⟨

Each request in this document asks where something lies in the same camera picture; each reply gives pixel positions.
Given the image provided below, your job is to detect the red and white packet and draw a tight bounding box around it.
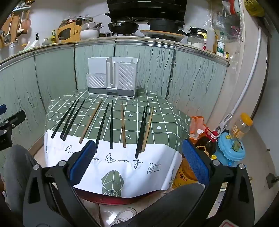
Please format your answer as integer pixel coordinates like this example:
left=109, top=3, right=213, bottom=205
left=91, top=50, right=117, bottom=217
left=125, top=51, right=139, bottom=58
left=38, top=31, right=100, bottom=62
left=227, top=0, right=241, bottom=15

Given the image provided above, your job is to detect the white squeeze bottle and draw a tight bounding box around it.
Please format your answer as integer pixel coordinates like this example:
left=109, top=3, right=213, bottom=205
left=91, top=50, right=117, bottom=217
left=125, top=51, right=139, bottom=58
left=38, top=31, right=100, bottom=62
left=206, top=26, right=216, bottom=53

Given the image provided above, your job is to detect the white pipe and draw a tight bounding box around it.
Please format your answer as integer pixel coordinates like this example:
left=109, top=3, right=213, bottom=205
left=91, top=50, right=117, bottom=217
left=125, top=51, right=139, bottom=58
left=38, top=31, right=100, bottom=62
left=229, top=26, right=262, bottom=118

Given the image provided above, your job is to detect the black cooking pot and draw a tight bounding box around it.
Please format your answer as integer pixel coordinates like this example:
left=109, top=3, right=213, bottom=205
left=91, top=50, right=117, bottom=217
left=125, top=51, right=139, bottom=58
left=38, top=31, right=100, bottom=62
left=147, top=19, right=186, bottom=33

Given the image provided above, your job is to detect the metal utensil cylinder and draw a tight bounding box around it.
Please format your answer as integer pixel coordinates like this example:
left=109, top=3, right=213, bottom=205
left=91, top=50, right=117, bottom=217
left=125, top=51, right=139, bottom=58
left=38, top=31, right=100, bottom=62
left=9, top=40, right=18, bottom=56

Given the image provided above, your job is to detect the white shoe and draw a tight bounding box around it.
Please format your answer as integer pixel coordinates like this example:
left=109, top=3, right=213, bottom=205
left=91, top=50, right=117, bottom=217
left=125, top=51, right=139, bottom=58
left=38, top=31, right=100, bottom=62
left=111, top=207, right=138, bottom=227

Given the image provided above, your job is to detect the white clothes clip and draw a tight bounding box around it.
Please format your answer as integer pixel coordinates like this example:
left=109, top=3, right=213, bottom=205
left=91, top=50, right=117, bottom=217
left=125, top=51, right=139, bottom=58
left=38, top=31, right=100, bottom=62
left=216, top=113, right=233, bottom=136

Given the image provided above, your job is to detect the glass jar of white powder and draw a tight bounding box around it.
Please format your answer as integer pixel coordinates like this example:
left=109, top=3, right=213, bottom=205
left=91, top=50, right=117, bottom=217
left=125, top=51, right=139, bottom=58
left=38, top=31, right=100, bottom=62
left=187, top=33, right=205, bottom=49

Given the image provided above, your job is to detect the white plastic utensil holder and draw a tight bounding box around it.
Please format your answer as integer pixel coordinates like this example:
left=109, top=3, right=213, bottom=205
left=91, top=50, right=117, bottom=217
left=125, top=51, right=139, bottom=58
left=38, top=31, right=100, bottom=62
left=86, top=56, right=140, bottom=99

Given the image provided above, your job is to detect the blue plastic container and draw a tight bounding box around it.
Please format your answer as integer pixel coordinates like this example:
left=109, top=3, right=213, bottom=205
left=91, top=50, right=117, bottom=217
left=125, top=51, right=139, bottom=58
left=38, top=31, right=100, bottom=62
left=215, top=132, right=246, bottom=168

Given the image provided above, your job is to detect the green checked tablecloth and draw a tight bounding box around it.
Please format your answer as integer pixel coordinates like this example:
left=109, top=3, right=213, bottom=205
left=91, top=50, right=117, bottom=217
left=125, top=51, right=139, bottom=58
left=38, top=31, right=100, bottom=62
left=44, top=87, right=192, bottom=199

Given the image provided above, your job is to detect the black range hood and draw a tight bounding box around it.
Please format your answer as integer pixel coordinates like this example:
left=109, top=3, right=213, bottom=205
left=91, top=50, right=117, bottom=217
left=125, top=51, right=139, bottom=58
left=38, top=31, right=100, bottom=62
left=106, top=0, right=188, bottom=22

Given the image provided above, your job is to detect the hanging metal ladle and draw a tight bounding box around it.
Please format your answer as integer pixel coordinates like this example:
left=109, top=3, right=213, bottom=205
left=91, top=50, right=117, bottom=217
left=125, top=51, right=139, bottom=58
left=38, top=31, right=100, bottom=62
left=3, top=12, right=14, bottom=44

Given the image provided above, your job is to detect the yellow microwave oven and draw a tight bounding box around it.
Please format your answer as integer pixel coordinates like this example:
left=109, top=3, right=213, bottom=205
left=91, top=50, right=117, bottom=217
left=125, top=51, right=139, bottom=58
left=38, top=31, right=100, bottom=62
left=55, top=21, right=82, bottom=43

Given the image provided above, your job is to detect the person's leg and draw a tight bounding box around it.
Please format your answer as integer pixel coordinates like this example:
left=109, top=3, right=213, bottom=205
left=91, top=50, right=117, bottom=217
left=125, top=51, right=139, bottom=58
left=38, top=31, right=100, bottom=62
left=129, top=183, right=210, bottom=227
left=3, top=145, right=72, bottom=227

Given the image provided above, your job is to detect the white ceramic bowl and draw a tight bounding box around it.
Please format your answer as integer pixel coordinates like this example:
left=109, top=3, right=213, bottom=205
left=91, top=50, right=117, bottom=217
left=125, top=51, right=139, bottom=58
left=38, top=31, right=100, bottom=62
left=80, top=29, right=100, bottom=41

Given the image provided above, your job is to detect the yellow lid jar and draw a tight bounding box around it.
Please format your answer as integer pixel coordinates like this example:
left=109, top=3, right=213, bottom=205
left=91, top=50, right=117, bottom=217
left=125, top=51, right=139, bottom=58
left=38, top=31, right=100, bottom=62
left=231, top=113, right=253, bottom=140

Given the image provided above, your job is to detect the hanging wooden cutting board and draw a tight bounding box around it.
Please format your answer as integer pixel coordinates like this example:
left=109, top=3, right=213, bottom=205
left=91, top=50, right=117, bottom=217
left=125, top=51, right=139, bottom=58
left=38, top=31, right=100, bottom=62
left=0, top=13, right=17, bottom=48

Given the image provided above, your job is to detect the red cap oil bottle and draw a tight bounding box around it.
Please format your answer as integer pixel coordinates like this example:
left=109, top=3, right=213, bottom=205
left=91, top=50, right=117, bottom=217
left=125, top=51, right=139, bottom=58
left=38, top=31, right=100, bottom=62
left=195, top=129, right=219, bottom=158

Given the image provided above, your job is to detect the yellow hanging bag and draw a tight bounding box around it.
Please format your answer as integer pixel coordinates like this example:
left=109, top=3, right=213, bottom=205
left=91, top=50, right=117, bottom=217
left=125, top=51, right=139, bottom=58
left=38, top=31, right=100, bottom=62
left=244, top=0, right=265, bottom=17

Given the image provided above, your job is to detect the white plastic bag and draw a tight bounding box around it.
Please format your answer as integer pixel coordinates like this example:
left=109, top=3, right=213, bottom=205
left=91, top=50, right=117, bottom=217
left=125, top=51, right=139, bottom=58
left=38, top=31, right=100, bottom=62
left=23, top=39, right=40, bottom=52

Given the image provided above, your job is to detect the black kitchen appliance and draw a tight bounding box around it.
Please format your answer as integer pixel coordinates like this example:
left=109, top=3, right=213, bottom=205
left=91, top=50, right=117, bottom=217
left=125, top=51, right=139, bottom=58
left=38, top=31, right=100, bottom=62
left=190, top=27, right=207, bottom=36

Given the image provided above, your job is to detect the hanging white spoon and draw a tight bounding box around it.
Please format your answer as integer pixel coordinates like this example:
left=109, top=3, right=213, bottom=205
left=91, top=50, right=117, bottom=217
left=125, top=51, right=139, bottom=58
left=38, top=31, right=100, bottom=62
left=17, top=10, right=24, bottom=34

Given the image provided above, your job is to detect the hanging pink board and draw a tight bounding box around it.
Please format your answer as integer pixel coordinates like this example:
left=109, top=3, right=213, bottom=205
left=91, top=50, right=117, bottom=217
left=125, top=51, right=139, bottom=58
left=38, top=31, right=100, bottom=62
left=23, top=10, right=32, bottom=34

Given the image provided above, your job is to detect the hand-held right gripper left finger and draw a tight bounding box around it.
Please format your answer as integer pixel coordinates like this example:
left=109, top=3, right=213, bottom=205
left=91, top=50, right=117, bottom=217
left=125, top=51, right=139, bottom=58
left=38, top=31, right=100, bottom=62
left=22, top=140, right=98, bottom=227

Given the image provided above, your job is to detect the person's right leg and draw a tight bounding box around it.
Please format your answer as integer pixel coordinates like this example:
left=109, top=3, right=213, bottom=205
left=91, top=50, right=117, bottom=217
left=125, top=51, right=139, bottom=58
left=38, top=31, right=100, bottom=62
left=129, top=183, right=210, bottom=227

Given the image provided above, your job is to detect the black wok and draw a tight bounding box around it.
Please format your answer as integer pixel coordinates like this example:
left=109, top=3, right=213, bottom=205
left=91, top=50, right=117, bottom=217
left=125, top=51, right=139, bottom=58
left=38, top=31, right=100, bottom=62
left=105, top=12, right=140, bottom=34

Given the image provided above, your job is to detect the yellow snack bag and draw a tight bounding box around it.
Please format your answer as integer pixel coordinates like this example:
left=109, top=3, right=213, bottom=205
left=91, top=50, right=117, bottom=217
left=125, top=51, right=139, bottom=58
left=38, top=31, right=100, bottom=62
left=172, top=157, right=199, bottom=189

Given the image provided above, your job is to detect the person's left leg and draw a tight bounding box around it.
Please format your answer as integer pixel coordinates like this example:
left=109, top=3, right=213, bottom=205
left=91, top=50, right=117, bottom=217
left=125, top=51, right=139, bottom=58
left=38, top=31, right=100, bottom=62
left=3, top=145, right=72, bottom=227

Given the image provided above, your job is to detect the green label plastic bottle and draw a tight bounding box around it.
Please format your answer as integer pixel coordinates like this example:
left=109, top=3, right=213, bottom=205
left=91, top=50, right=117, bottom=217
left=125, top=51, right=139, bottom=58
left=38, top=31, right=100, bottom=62
left=216, top=32, right=225, bottom=55

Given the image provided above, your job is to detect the orange plastic bag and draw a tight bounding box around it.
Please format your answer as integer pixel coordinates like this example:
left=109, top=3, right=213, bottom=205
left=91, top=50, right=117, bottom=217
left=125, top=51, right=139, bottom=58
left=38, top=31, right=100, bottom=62
left=189, top=116, right=208, bottom=140

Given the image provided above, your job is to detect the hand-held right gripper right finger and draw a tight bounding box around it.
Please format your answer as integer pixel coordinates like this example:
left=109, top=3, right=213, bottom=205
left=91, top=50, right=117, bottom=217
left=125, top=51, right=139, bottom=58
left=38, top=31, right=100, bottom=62
left=182, top=139, right=255, bottom=227

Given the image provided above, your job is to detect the red round table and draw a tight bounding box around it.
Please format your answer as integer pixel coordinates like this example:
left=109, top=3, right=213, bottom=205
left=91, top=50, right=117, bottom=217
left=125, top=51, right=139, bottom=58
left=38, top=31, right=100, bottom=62
left=73, top=185, right=175, bottom=206

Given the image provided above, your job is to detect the wooden board under pot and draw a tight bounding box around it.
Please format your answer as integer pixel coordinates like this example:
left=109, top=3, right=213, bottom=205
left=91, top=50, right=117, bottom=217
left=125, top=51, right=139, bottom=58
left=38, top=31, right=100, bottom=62
left=139, top=29, right=189, bottom=42

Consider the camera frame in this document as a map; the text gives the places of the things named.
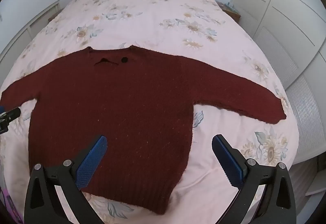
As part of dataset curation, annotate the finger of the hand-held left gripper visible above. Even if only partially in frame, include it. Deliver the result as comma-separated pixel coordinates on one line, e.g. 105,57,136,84
0,105,21,134

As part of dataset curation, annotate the pink floral bed blanket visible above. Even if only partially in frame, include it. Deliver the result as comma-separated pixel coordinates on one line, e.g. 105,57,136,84
0,0,300,224

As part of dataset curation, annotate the dark red knitted sweater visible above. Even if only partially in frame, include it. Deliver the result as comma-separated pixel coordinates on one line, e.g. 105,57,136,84
0,45,287,215

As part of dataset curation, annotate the wooden nightstand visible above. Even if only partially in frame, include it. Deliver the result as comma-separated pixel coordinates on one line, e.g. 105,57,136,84
221,1,242,22

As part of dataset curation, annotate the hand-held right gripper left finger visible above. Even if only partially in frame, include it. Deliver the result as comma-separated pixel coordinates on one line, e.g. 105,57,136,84
24,135,109,224

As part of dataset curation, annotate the white wardrobe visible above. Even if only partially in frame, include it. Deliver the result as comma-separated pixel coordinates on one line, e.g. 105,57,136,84
230,0,326,163

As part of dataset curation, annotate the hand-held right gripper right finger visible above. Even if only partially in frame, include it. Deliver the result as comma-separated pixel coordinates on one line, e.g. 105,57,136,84
212,134,297,224

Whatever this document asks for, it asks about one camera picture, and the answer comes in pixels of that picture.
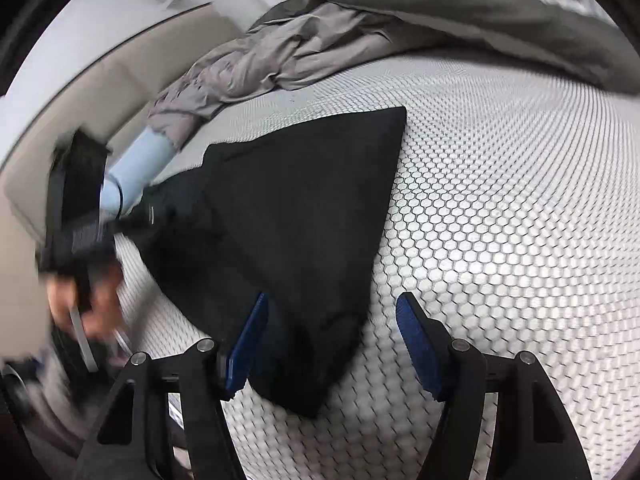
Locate light grey crumpled blanket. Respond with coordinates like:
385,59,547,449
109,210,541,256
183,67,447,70
147,0,396,151

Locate white honeycomb bed mat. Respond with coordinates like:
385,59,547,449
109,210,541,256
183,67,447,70
107,45,640,480

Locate dark grey duvet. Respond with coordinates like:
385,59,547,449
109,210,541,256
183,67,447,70
247,0,640,93

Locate person's left hand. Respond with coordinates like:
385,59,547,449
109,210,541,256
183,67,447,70
47,260,126,346

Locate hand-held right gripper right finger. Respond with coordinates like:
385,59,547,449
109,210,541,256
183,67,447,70
395,291,593,480

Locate beige padded headboard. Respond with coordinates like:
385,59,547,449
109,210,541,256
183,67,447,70
0,2,243,356

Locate light blue pillow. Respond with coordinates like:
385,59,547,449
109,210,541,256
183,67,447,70
99,127,178,221

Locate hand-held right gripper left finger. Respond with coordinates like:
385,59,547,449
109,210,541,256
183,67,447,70
75,291,271,480

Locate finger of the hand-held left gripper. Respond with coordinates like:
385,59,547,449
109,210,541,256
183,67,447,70
102,212,156,241

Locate black pants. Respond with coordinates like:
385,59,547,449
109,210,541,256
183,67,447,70
117,106,408,420

⟩

Return every line in the listing that contains the word "yellow".

Given the image provided above, your job is to detect the yellow microwave oven and draw a tight bounding box around it.
Given the image provided above, your job is to detect the yellow lid jar and draw a tight bounding box around it.
Given the image provided above, your job is to detect the yellow hanging bag and draw a tight bounding box around it.
Given the image provided above, your job is to detect the yellow snack bag and draw a tight bounding box around it.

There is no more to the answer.